> ASSIGNMENT:
Please filter the data down to the lines that include the word "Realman" and copy them.

> SUPPLIED MATERIAL:

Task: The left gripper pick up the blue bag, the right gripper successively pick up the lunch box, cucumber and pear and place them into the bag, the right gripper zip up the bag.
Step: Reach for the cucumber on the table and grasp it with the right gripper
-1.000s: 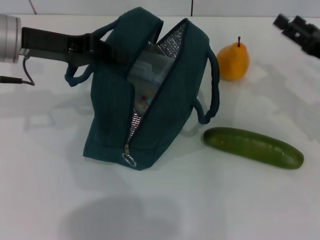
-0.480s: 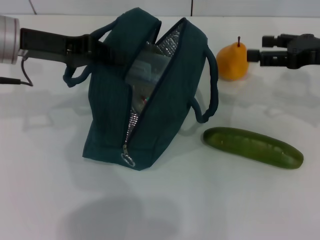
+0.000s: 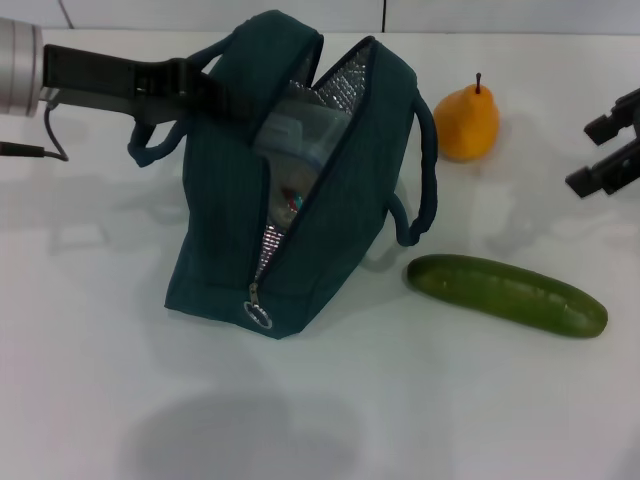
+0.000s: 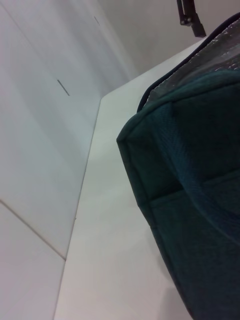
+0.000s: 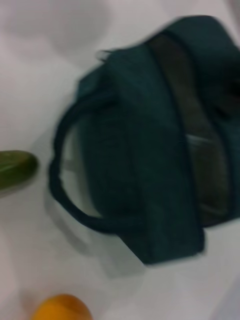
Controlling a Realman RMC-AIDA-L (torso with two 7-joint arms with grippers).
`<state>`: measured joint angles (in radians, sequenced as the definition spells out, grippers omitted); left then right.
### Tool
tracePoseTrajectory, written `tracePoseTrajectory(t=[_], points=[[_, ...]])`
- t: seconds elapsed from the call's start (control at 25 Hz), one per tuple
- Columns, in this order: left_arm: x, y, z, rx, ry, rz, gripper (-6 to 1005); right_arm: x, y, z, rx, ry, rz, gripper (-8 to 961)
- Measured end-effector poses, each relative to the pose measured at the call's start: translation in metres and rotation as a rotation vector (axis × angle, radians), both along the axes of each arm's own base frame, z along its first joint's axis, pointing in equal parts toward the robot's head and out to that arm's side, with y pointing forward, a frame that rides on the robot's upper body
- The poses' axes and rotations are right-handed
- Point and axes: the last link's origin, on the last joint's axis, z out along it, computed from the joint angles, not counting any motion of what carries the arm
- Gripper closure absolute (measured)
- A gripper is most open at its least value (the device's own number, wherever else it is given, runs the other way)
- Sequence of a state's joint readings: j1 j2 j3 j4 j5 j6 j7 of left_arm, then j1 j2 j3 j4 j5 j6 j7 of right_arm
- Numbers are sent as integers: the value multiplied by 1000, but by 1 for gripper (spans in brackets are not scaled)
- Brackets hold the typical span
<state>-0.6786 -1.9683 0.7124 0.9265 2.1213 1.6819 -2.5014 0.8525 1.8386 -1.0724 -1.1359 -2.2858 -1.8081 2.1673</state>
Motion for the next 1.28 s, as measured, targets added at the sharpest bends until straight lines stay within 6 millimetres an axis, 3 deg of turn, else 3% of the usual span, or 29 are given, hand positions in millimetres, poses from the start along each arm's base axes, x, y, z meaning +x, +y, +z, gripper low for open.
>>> tracePoseTrajectory(t=[0.4, 0.44, 1.28], points=[[2, 2, -1, 0, 3, -2, 960, -10, 0, -34, -93, -206, 115, 110], [2, 2, -2, -3, 2, -3, 960, -9, -1, -45, -127, -222, 146, 110], [6, 2, -5, -10, -3, -10, 959, 16, -9, -107, -187, -235, 138, 112]])
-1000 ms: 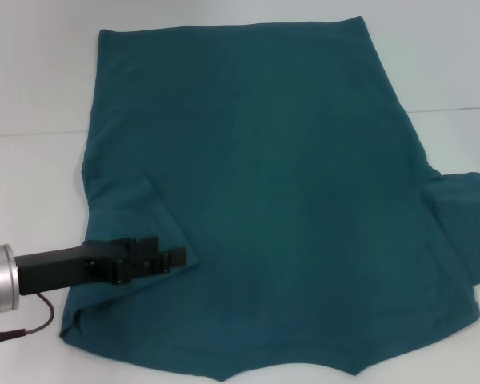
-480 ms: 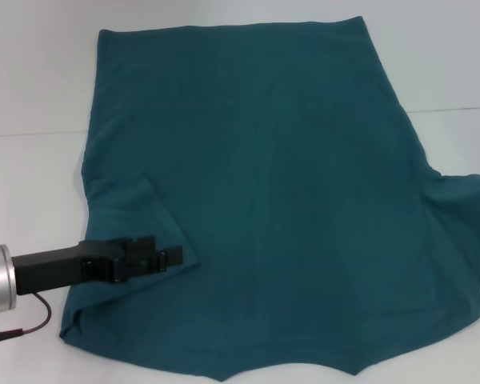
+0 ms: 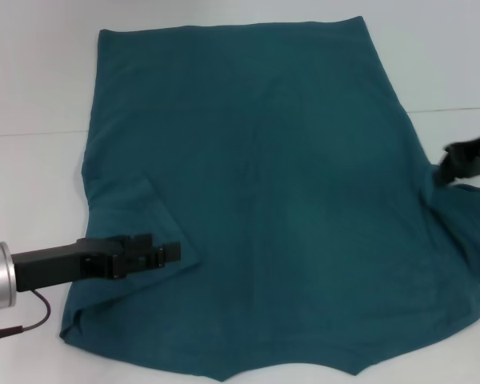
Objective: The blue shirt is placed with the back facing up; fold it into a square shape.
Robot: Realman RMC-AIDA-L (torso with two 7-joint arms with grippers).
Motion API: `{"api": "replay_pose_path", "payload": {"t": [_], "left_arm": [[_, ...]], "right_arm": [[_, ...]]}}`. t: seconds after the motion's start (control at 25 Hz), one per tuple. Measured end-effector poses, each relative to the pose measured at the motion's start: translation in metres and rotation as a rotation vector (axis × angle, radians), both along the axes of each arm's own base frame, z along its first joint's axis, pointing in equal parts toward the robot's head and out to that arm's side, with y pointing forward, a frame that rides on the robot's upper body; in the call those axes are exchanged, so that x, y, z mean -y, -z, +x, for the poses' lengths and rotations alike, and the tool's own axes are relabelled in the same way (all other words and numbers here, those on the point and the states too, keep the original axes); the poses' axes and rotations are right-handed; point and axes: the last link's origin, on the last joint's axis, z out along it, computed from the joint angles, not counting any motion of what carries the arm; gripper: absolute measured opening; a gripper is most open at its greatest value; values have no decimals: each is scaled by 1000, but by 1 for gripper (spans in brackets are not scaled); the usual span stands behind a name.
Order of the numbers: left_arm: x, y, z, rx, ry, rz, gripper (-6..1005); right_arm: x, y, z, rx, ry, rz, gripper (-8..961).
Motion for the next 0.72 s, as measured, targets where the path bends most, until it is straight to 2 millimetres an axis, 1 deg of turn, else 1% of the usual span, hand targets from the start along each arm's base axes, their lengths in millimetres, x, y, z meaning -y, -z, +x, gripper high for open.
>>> {"api": "replay_pose_path", "payload": {"t": [0.24,0.28,0.32,0.44,0.56,0.72], "left_arm": [[-2,0,-1,-3,-14,8,797],[-3,0,-1,-4,-17,11,797],[-3,-1,-1,-6,-19,13,798],[-4,-1,-2,-10,-24,21,798],[-5,-1,-3,-12,-27,25,798],[-4,0,-4,-12,-35,24,798]], "right_arm": [[-11,16,-31,-3,-68,-40,71],[-14,21,-39,-7,-85,-46,75],[-14,21,-39,-7,-85,-46,79],[-17,27,-49,-11,-109,-55,91],[-19,32,-56,-7,-124,-65,103],[-18,48,-53,20,-118,-97,119]]}}
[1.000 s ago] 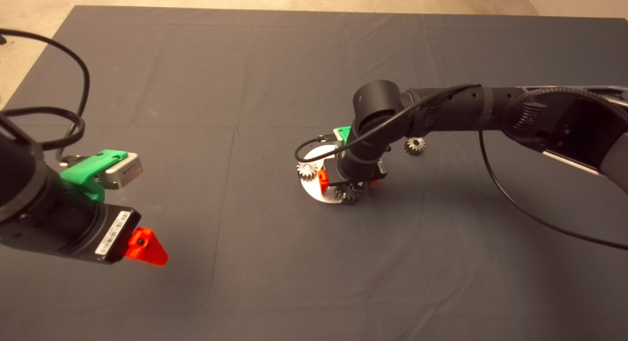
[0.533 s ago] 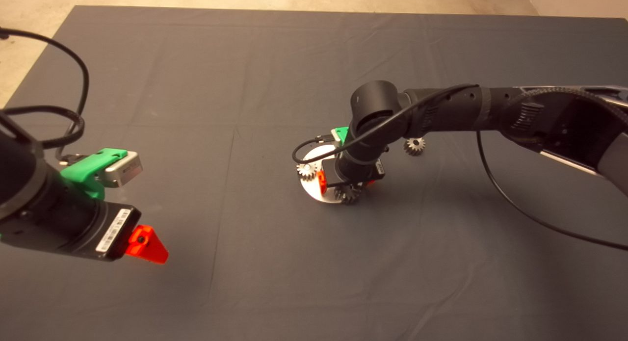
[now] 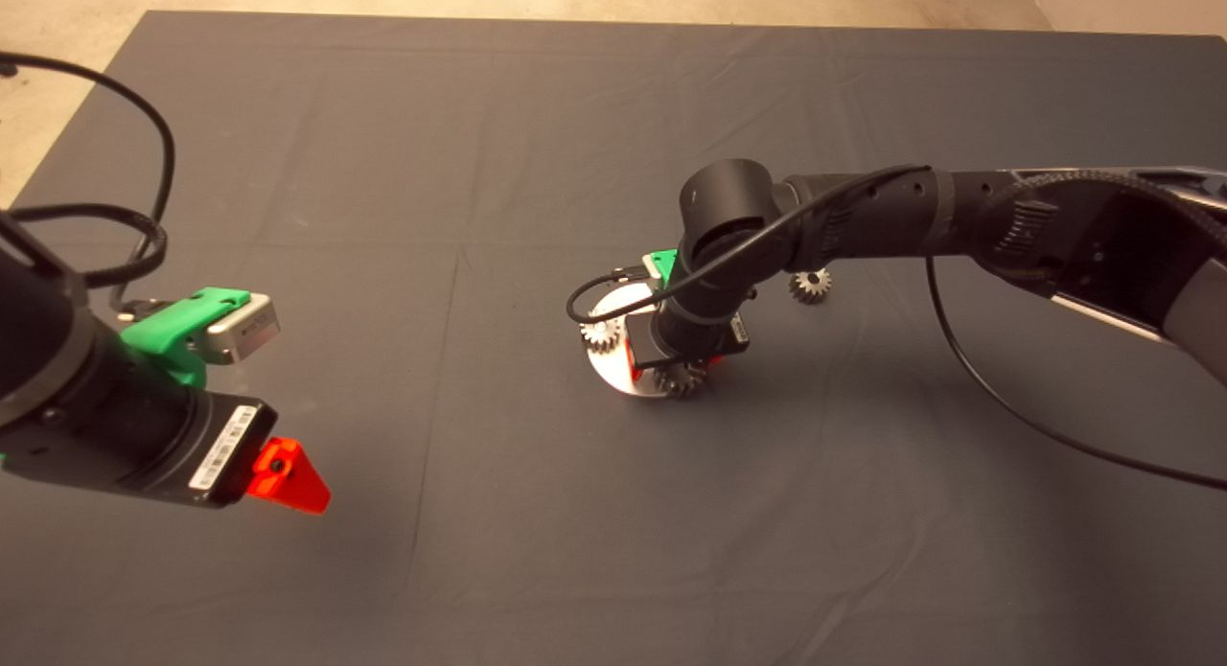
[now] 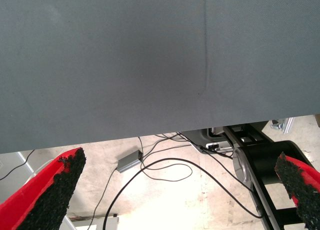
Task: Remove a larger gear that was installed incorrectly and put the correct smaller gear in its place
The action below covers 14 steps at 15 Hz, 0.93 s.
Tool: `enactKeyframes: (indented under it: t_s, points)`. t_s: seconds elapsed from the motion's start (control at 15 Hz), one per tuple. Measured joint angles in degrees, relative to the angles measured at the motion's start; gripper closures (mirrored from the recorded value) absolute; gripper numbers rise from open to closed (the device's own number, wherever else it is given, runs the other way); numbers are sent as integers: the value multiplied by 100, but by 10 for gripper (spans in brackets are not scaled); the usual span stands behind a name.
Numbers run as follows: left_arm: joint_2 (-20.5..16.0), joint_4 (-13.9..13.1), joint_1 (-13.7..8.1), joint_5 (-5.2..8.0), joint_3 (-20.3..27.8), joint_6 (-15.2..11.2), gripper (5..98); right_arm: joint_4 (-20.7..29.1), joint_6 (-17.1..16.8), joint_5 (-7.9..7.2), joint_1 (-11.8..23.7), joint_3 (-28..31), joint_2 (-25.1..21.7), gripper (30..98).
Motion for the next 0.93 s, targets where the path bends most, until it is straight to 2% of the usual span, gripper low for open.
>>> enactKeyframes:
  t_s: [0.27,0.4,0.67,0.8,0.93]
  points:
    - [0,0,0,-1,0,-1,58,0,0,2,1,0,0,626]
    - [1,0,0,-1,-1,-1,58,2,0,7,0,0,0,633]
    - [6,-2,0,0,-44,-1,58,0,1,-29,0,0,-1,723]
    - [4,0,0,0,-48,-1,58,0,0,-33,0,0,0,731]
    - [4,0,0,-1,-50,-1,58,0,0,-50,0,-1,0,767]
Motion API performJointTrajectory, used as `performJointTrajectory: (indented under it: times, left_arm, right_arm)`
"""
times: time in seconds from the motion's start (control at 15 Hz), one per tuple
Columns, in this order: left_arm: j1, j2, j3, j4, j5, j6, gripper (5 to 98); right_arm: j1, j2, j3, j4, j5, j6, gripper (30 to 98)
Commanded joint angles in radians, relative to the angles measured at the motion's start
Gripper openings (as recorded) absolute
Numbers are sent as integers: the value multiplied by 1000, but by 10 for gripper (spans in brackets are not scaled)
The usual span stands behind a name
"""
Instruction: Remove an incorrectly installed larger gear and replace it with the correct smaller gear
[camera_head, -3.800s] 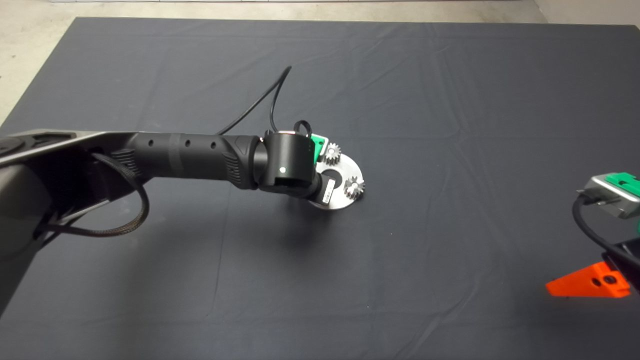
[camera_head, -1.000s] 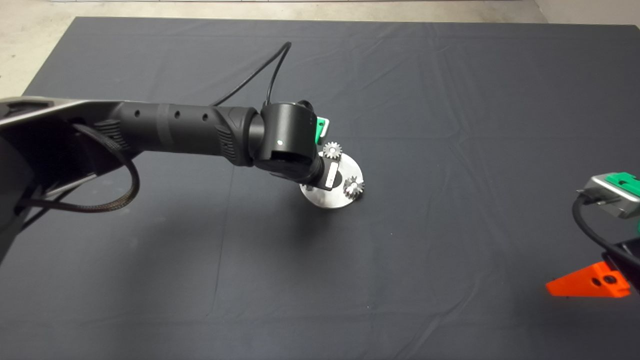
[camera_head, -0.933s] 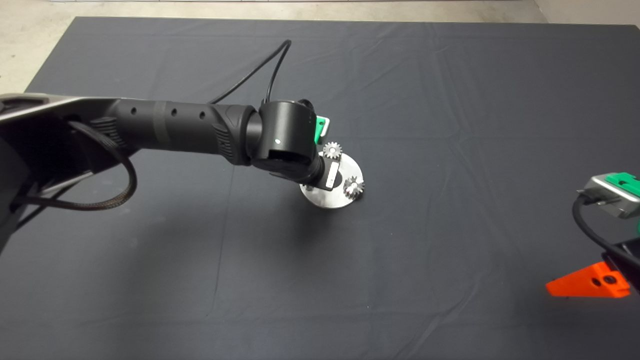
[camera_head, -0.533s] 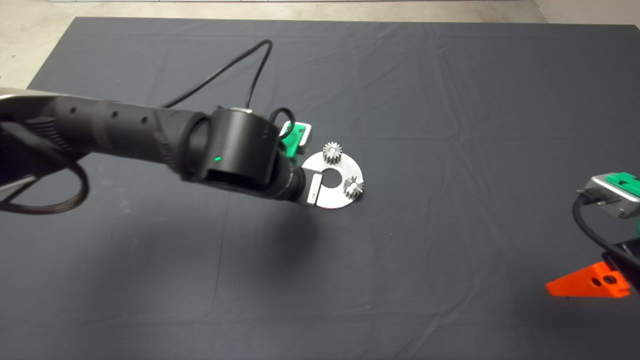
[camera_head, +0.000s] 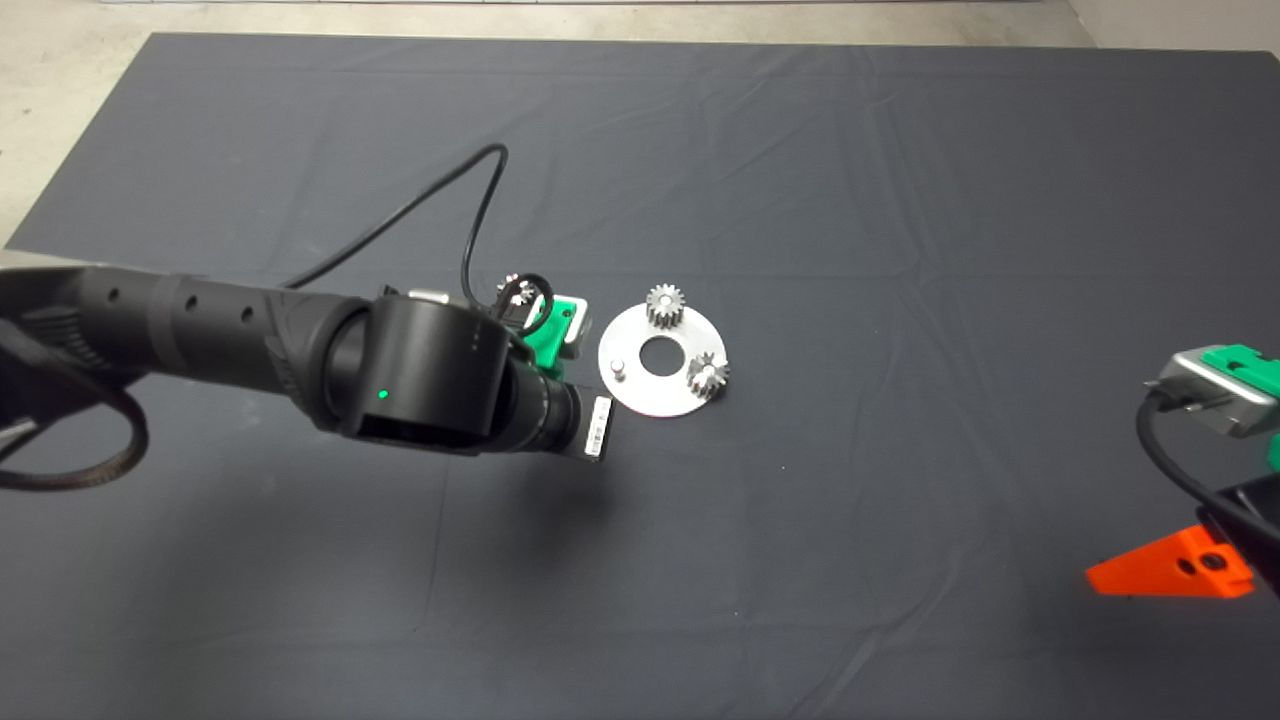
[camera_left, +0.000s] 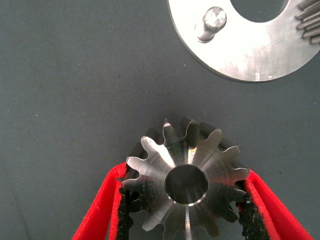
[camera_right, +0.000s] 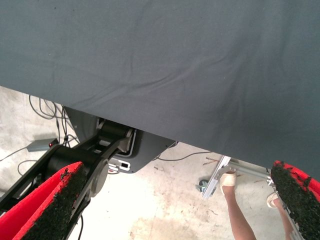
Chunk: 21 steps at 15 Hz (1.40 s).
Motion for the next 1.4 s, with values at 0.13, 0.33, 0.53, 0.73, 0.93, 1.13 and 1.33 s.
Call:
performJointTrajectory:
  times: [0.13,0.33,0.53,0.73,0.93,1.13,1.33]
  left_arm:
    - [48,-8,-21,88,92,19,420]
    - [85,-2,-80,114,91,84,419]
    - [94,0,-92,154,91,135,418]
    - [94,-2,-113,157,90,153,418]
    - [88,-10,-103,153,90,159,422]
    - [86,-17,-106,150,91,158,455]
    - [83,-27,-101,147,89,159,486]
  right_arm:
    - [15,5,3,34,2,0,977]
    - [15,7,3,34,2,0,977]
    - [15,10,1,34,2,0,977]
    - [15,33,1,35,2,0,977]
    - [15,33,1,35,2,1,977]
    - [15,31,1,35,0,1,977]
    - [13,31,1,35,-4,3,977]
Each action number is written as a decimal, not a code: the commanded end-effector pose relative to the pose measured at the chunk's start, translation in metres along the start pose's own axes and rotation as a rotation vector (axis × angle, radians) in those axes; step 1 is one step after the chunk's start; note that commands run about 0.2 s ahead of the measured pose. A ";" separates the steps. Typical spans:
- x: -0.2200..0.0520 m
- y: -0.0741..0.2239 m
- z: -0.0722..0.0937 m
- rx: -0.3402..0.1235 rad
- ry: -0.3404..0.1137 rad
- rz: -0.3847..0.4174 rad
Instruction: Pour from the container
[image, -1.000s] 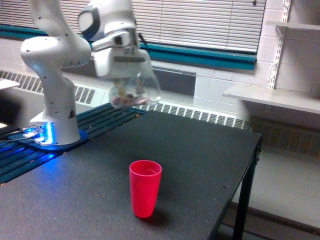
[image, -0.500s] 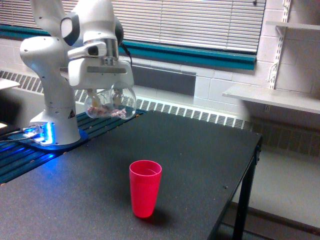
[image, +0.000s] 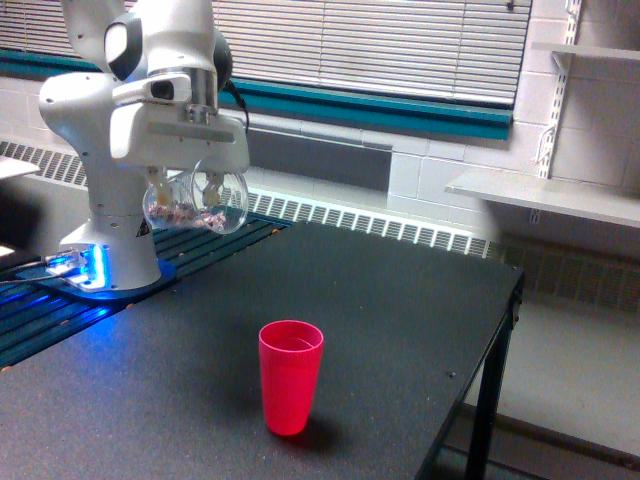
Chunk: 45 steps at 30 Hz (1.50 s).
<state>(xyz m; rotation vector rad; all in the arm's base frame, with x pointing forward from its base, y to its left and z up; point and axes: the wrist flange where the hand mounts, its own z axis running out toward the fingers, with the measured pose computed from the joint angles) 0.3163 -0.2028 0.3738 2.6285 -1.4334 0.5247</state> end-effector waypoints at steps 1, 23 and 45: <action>-0.002 -0.022 0.008 -0.012 -0.011 0.013; 0.008 -0.059 0.036 -0.040 -0.018 0.030; 0.021 -0.069 0.052 -0.081 -0.024 0.012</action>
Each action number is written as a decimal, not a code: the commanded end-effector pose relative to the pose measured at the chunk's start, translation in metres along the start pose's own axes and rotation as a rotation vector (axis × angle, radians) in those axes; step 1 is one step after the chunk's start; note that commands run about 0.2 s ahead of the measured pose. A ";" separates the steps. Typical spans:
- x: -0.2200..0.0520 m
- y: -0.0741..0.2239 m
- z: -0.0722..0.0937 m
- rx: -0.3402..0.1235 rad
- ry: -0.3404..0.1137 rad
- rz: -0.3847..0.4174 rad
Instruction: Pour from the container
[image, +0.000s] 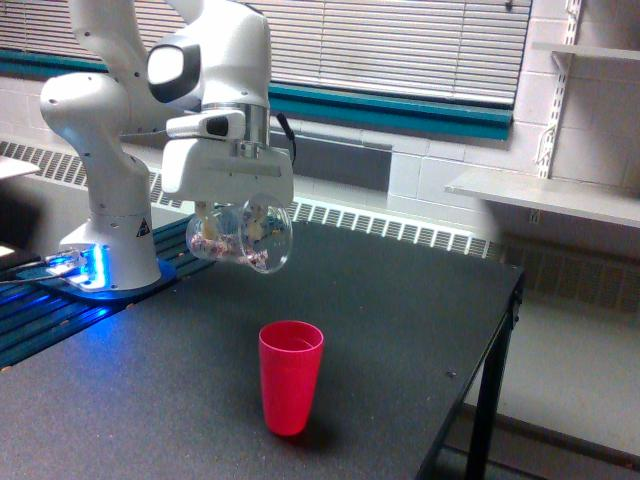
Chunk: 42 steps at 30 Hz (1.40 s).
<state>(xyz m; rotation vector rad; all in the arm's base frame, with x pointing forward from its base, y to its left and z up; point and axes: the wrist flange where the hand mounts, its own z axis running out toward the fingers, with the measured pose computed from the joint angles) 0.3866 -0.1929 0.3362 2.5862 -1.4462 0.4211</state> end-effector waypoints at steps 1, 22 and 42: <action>0.008 -0.008 0.002 -0.008 0.009 0.002; 0.027 0.006 0.017 -0.081 0.009 -0.042; 0.036 0.019 0.009 -0.151 0.016 -0.083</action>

> TASK RESPONSE:
Controlling a Realman RMC-AIDA-L (torso with two 7-joint arms with grippers).
Robot: Realman RMC-AIDA-L (torso with two 7-joint arms with grippers).

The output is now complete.